Editorial: Stay-at-home orders justified


The ISD Editorial Board disputes the stay-at-home orders in a positive light. 

Editorial Board

As the COVID-19 pandemic rages and further affects our communities, different states have had different responses and outcomes. Some states, like Michigan, have implemented strict stay-at-home orders and shutdowns to protect their citizens and enforce social distancing measures. On the other hand, states like Iowa have not issued blanket lockdowns to prevent the spread of the virus.

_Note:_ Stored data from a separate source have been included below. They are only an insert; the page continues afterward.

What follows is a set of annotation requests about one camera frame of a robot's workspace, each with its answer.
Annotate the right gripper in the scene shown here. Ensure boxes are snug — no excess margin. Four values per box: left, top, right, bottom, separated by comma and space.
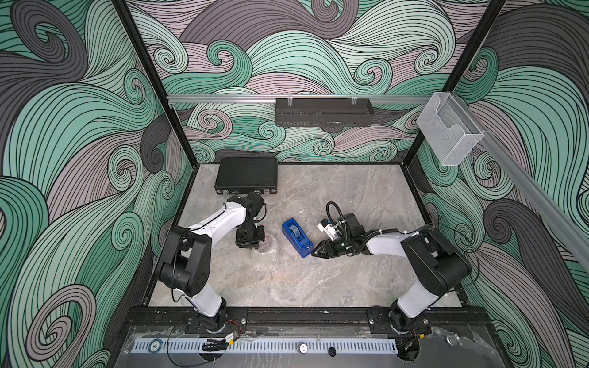
310, 235, 353, 259

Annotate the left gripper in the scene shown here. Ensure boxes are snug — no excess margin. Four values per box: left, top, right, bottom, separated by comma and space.
235, 223, 264, 249

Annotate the clear bubble wrap sheet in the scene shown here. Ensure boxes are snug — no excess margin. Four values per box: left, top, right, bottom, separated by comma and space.
253, 234, 279, 255

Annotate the blue tape dispenser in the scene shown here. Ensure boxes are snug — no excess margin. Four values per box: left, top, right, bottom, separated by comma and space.
282, 218, 314, 258

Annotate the white mug red inside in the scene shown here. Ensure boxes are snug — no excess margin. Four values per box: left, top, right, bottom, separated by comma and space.
257, 235, 276, 254

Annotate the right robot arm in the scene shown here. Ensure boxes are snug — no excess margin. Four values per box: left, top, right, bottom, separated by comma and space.
311, 213, 472, 333

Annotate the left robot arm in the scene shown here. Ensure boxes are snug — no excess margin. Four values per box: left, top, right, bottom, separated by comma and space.
155, 193, 265, 318

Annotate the black carrying case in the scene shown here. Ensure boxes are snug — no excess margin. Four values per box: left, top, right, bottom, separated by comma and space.
214, 157, 278, 195

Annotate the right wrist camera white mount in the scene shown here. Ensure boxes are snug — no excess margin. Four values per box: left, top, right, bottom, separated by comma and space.
318, 219, 342, 241

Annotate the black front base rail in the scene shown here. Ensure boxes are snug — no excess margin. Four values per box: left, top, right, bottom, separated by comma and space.
124, 307, 490, 336

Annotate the black wall tray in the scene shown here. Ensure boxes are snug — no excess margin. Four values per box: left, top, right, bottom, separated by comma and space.
275, 98, 375, 127

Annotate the white slotted cable duct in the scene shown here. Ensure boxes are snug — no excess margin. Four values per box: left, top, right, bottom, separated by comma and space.
129, 337, 398, 354

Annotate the aluminium back rail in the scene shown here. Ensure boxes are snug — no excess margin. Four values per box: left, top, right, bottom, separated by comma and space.
167, 94, 431, 104

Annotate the aluminium rail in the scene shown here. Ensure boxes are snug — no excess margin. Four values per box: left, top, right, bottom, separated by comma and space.
452, 95, 588, 268
167, 94, 431, 104

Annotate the clear plastic wall bin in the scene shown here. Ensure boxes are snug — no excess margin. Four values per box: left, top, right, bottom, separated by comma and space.
417, 92, 484, 167

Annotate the aluminium right rail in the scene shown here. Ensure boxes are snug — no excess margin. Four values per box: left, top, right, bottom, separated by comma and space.
452, 95, 588, 268

The Michigan stay-at-home order and other large-scale shutdowns, while necessary to protect the majority, would be considered a restriction of liberty. However, the current state of a public health emergency is justified by uncertain risk. Slowing the spread of the virus is a legitimate use of government power. A major 1905 Supreme Court case involving vaccine laws, Jacobson v. Massachusetts, ruled that a state’s “police power” legitimately includes such reasonable regulations as needed to “protect the public health.” Any other blanket shutdown, without a viable cause, would be considered unconstitutional.  

Courts will likely uphold these shutdowns due to the extreme uncertainty surrounding the pandemic, as they are reluctant to second-guess officials acting to stem a potential emergency. Nonetheless, the longer that lockdowns continue, the more cases are likely to be filed challenging the necessity of stay-at-home orders. 

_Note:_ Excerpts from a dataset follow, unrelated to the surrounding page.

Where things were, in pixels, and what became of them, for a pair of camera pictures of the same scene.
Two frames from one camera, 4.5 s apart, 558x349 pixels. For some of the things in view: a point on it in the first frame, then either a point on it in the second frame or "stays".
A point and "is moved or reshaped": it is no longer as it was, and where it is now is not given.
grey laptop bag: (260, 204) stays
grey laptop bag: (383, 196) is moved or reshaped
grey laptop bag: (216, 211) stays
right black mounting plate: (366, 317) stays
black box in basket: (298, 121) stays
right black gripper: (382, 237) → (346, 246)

However, Iowa has had a slower response compared to Michigan. Iowa has not issued a mandatory stay-at-home order. Instead, several restrictions were put in place that closed or limited several businesses. Iowa reached a peak of reported cases on April 29th, 26 days after Michigan’s peak on April 3rd. Out of the 3.17 million people living in Iowa, 22,111 reported contracting COVID-19, which is about 0.63 percent of the state’s population. Michigan has a total of 58,999 out of 9.98 million reported COVID-19 cases, or about 0.58 percent of the state’s population.

Iowa has a higher percentage of reported cases per person, with 23 percent of infections being health care workers. A study from the University of Iowa found that issuing a stay-at-home order in Iowa may have prevented up to 30 percent of COVID-19 cases. In the counties examined, researchers estimate that an excess of 217 cases were reported compared to what could have been avoided if a shutdown had been implemented. If Iowa had implemented a stay-at-home order earlier, infections could have been prevented. 

Iowa Gov. Kim Reynolds’ handling of the state’s coronavirus response has been met with mixed reviews. Dr. Anthony Fauci, a key figure in the federal government’s coronavirus response, applauded Iowa’s approach. 

“It’s interesting that functionally, even though they have not given the strict stay at home — what they are doing is functionally equivalent to that,” Fauci said during a White House press briefing. “I want to make sure people understand that just because they don’t have a very strict stay-at-home order, they have in place a lot of things that are totally compatible with what everyone else is doing.”

Some have argued that Reynolds’ approach was too chaotic and that a clear directive would have been more effective. The Iowa Medical Society and the Iowa Board of Medicine are among the groups that have criticized Reynolds, calling on her to take more aggressive steps to shut down nonessential businesses and gatherings. The mayors of Des Moines, Iowa City and Cedar Rapids have also called for stricter measures. 

Despite calls for a stay-at-home order, Reynolds has argued a targeted mitigation strategy is more effective than a large shutdown.

“We must live with the COVID-19 virus activity without letting it govern our lives,” Reynolds said in a press conference. 

However, the aforementioned University of Iowa study shows that stay-at-home orders are necessary to prevent future infections. A large blanket shutdown sends a clear message about the severity of the pandemic. If instructions are unclear, people tend to make up their own rules and social pressure from others to comply plays a role as well.  

Avoiding a second wave will be a priority in the coming months. Health officials warn that a new surge in cases could occur as lockdowns continue to lift and the country resumes normalcy. Continued social distancing measures are essential to help reduce disease transmission and stay-at-home orders are a vital part of that. Studies from multiple countries, including France, Germany and America all show the restrictions put in place are effective to slow the pandemic.

Michigan and Iowa both had incredibly different responses to the COVID-19 pandemic. The outcomes of their responses remain to be seen as cases continue to increase. Despite this, stay-at-home orders are justified due to the public health risk and will continue to prevent the spread of infections.